O Conselho Nacional de Política Energética (CNPE) aprovou o aumento temporário do percentual obrigatório de etanol anidro na gasolina, que passará de 30% para 32%. A medida terá validade inicial de 180 dias, podendo ser prorrogada, e faz parte da estratégia do governo federal para reduzir a dependência da importação de combustíveis fósseis.
Segundo o Ministério de Minas e Energia, a mudança permitirá que o Brasil deixe de importar cerca de 900 milhões de litros de gasolina por ano.
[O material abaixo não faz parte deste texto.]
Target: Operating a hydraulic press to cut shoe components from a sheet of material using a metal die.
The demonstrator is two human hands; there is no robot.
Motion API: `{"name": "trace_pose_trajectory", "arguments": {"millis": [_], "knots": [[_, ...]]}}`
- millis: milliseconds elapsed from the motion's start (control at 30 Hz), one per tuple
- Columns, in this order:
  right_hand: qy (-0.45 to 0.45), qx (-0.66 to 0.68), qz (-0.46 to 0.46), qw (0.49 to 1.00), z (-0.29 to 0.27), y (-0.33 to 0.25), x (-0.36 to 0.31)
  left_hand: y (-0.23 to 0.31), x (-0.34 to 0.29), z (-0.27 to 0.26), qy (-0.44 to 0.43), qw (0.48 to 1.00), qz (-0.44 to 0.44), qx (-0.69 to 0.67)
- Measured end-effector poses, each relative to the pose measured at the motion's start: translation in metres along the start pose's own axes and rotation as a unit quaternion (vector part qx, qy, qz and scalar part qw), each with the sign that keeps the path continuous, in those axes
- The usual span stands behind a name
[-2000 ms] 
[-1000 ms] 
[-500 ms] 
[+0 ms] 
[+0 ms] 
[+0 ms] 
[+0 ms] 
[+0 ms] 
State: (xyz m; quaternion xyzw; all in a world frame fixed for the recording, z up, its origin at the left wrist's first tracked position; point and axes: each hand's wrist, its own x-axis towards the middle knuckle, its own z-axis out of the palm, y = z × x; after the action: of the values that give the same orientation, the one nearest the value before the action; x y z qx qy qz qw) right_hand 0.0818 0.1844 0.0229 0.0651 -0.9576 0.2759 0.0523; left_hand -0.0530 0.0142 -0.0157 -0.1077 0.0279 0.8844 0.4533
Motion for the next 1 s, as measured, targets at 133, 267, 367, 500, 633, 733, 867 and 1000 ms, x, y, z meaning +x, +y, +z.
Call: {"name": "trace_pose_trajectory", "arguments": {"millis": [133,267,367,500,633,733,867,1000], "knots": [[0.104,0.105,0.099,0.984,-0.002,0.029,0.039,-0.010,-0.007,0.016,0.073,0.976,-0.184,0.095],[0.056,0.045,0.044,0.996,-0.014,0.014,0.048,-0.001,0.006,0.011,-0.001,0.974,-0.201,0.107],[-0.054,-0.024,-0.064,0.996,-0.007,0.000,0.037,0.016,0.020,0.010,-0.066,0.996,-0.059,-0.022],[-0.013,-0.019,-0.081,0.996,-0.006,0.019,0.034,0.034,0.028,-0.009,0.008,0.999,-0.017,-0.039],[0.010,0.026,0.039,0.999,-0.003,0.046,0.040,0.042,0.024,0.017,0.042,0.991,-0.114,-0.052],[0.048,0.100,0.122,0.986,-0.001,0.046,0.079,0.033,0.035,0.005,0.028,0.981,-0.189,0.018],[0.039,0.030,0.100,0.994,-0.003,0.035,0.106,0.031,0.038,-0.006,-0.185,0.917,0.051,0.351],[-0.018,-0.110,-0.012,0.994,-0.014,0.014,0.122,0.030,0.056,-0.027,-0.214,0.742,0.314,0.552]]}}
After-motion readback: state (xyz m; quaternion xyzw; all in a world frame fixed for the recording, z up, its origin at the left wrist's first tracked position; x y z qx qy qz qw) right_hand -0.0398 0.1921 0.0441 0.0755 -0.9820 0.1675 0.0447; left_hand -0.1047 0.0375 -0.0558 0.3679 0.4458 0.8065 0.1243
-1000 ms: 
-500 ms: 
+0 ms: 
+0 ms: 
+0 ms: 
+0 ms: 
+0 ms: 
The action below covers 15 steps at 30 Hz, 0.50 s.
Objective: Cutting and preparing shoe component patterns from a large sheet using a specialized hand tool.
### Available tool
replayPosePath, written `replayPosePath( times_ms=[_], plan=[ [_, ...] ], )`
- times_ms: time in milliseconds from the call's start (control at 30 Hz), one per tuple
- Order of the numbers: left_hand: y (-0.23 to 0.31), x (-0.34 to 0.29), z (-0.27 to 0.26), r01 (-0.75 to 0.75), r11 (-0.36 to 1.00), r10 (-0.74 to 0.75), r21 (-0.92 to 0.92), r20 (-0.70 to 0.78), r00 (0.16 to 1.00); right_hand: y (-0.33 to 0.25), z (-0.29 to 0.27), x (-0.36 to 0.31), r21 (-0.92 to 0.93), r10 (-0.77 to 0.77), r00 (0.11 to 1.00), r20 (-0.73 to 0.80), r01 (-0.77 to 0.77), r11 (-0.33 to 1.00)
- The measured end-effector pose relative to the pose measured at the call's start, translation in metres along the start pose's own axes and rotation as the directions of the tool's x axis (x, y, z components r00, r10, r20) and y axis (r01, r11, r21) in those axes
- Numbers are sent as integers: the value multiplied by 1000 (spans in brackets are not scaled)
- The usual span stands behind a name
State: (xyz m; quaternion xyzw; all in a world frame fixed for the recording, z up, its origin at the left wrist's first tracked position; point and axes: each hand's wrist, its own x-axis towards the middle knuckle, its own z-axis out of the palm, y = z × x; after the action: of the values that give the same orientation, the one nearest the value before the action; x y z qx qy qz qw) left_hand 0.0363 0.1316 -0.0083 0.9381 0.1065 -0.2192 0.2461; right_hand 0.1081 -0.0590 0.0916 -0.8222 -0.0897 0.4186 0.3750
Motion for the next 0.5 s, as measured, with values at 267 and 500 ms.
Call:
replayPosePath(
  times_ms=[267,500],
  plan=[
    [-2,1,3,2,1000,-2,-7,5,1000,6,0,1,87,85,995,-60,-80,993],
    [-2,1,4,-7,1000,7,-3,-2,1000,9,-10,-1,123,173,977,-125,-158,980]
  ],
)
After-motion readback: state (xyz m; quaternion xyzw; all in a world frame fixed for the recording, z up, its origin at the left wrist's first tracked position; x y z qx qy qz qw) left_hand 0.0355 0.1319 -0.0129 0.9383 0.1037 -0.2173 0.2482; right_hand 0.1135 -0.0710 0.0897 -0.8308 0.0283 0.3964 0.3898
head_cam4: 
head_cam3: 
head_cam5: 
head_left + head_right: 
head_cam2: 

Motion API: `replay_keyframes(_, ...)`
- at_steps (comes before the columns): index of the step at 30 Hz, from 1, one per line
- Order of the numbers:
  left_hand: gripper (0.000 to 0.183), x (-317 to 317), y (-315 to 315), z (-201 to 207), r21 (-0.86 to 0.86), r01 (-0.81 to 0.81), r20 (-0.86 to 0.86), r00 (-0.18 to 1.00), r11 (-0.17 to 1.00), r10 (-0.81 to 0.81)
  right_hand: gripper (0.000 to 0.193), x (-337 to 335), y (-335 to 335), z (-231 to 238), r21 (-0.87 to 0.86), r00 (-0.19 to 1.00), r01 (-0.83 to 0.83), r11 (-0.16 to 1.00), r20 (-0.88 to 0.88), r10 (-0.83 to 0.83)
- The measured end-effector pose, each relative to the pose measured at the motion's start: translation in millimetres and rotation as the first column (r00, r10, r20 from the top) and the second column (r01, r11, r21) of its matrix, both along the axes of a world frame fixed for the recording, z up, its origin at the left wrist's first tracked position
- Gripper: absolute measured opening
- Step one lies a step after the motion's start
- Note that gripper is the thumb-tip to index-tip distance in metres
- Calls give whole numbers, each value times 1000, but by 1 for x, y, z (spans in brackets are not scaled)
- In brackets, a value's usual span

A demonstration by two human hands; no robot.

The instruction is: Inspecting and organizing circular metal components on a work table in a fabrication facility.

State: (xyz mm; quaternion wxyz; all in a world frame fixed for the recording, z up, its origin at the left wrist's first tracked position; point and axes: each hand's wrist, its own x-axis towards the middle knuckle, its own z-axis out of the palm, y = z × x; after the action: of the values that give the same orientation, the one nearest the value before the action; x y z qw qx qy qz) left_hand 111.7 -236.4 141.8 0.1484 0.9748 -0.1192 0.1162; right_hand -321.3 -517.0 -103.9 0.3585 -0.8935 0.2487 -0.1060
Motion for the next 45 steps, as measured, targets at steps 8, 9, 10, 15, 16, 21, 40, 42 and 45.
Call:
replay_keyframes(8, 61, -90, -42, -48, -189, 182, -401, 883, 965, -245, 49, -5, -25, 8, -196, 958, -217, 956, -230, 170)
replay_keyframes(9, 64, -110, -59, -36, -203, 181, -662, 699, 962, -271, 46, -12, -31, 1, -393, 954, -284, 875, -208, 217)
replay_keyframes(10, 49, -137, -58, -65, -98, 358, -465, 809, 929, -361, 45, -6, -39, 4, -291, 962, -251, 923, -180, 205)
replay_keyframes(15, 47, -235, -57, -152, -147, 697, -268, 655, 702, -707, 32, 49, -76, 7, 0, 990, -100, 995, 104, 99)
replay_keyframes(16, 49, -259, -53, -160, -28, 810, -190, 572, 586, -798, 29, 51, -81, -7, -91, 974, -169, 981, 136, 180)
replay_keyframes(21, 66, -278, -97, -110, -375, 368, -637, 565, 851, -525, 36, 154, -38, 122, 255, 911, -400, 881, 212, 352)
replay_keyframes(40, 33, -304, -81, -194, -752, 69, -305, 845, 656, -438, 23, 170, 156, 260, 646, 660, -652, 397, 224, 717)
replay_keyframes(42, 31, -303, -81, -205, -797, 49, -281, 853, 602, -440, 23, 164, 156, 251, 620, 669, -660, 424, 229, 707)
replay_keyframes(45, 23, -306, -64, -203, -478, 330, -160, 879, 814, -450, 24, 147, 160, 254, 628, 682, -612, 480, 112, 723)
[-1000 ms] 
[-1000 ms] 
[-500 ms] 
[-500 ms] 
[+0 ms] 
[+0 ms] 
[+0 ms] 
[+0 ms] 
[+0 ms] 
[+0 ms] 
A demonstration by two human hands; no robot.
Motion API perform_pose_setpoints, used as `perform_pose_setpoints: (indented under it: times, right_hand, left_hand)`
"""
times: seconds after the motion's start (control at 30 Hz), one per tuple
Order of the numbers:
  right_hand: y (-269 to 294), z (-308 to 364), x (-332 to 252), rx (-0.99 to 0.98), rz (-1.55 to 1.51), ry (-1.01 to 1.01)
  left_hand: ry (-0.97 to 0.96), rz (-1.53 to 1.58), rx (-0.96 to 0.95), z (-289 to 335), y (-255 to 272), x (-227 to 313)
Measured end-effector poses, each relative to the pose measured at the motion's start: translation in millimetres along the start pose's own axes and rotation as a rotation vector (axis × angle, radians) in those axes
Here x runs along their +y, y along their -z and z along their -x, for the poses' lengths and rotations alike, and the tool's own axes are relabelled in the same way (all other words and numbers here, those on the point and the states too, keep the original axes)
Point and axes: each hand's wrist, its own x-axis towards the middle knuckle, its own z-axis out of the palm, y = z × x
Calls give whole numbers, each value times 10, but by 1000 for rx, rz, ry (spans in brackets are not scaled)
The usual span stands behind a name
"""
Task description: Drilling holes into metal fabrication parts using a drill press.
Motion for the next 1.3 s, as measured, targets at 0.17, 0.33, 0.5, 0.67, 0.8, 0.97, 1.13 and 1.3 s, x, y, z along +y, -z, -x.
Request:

A decisão leva em consideração o cenário de instabilidade no mercado internacional de petróleo e combustíveis, marcado por oscilações de preços e dificuldades de abastecimento.
De acordo com a pasta, ampliar a participação do etanol, produzido no próprio país, fortalece a matriz energética nacional, reduz a necessidade de importações e estimula a cadeia produtiva do setor sucroenergético.
Antes da aprovação, a nova mistura, conhecida como E32, foi submetida a testes realizados pelo Instituto Mauá de Tecnologia. Os estudos apontaram que o combustível pode ser utilizado em veículos leves e motocicletas sem prejuízos ao desempenho ou ao consumo, inclusive em automóveis equipados com motores não flex.
O governo informou ainda que continuará realizando estudos para avaliar a possibilidade de elevar a mistura para 35% de etanol (E35), analisando os efeitos sobre a durabilidade dos componentes dos veículos e o desempenho em longo prazo.
Além da gasolina, o CNPE também aprovou mudanças relacionadas ao biodiesel. A nova resolução estabelece que o biodiesel utilizado na mistura obrigatória ao óleo diesel deverá ser produzido exclusivamente por usinas autorizadas pela Agência Nacional do Petróleo, Gás Natural e Biocombustíveis (ANP). A medida busca fortalecer a produção nacional, embora a importação do produto continue permitida para outras finalidades previstas na legislação.
Outro tema aprovado foi o reforço no combate às fraudes e adulterações de combustíveis. A resolução prevê maior integração entre a ANP, Ministérios Públicos, Procons, polícias, órgãos fazendários e o Inmetro, além da ampliação dos mecanismos de rastreabilidade e fiscalização das operações realizadas por postos de combustíveis.
Segundo o Ministério de Minas e Energia, as novas medidas têm como objetivo aumentar a segurança no abastecimento, proteger os consumidores, garantir a concorrência leal e fortalecer o controle da qualidade dos combustíveis comercializados no país.